#### [Assigned task]
All the data below should be printed again without a single difference.

#### [Given information]
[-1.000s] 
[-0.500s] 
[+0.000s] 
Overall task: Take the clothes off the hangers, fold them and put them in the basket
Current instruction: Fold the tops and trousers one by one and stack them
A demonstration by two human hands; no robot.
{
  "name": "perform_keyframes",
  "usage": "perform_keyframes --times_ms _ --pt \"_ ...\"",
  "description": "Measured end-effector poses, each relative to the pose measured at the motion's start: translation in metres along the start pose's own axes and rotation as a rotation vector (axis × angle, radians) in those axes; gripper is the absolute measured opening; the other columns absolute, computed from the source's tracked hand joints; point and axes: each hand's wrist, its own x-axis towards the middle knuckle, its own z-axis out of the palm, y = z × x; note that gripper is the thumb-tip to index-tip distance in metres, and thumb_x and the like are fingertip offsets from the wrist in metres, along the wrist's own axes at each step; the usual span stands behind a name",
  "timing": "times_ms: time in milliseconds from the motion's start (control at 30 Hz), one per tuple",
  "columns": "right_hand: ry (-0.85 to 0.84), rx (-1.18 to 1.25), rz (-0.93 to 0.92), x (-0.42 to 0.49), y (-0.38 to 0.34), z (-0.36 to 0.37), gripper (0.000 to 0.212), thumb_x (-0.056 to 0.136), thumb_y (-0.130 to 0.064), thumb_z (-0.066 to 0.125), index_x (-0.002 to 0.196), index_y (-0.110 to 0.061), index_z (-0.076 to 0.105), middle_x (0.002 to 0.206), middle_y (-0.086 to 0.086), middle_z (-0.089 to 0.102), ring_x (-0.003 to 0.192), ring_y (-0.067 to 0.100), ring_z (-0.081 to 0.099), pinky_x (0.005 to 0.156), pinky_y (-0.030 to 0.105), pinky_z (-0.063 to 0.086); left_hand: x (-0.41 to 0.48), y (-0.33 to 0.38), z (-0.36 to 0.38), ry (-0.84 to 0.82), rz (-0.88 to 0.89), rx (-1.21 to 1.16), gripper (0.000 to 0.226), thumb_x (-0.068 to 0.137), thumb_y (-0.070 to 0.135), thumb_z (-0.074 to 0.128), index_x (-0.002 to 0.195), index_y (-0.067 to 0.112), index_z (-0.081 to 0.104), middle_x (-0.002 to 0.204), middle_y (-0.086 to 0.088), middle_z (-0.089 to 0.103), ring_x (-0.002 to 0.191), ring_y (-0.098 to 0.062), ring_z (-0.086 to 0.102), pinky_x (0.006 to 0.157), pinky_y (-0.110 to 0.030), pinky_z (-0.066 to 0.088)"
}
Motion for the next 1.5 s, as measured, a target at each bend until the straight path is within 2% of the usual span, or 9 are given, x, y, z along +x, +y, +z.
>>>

#### [Result]
[-1.000s] 
[-0.500s] 
[+0.000s] 
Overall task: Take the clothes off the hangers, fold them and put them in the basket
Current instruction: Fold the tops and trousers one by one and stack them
A demonstration by two human hands; no robot.
{
  "name": "perform_keyframes",
  "usage": "perform_keyframes --times_ms _ --pt \"_ ...\"",
  "description": "Measured end-effector poses, each relative to the pose measured at the motion's start: translation in metres along the start pose's own axes and rotation as a rotation vector (axis × angle, radians) in those axes; gripper is the absolute measured opening; the other columns absolute, computed from the source's tracked hand joints; point and axes: each hand's wrist, its own x-axis towards the middle knuckle, its own z-axis out of the palm, y = z × x; note that gripper is the thumb-tip to index-tip distance in metres, and thumb_x and the like are fingertip offsets from the wrist in metres, along the wrist's own axes at each step; the usual span stands behind a name",
  "timing": "times_ms: time in milliseconds from the motion's start (control at 30 Hz), one per tuple",
  "columns": "right_hand: ry (-0.85 to 0.84), rx (-1.18 to 1.25), rz (-0.93 to 0.92), x (-0.42 to 0.49), y (-0.38 to 0.34), z (-0.36 to 0.37), gripper (0.000 to 0.212), thumb_x (-0.056 to 0.136), thumb_y (-0.130 to 0.064), thumb_z (-0.066 to 0.125), index_x (-0.002 to 0.196), index_y (-0.110 to 0.061), index_z (-0.076 to 0.105), middle_x (0.002 to 0.206), middle_y (-0.086 to 0.086), middle_z (-0.089 to 0.102), ring_x (-0.003 to 0.192), ring_y (-0.067 to 0.100), ring_z (-0.081 to 0.099), pinky_x (0.005 to 0.156), pinky_y (-0.030 to 0.105), pinky_z (-0.063 to 0.086); left_hand: x (-0.41 to 0.48), y (-0.33 to 0.38), z (-0.36 to 0.38), ry (-0.84 to 0.82), rz (-0.88 to 0.89), rx (-1.21 to 1.16), gripper (0.000 to 0.226), thumb_x (-0.068 to 0.137), thumb_y (-0.070 to 0.135), thumb_z (-0.074 to 0.128), index_x (-0.002 to 0.195), index_y (-0.067 to 0.112), index_z (-0.081 to 0.104), middle_x (-0.002 to 0.204), middle_y (-0.086 to 0.088), middle_z (-0.089 to 0.103), ring_x (-0.002 to 0.191), ring_y (-0.098 to 0.062), ring_z (-0.086 to 0.102), pinky_x (0.006 to 0.157), pinky_y (-0.110 to 0.030), pinky_z (-0.066 to 0.088)"
}
Motion for the next 1.5 s, as measured, a target at each bend until the straight path is within 2% of the usual span, or 9 are given, x, y, z along +x, +y, +z.
>>>

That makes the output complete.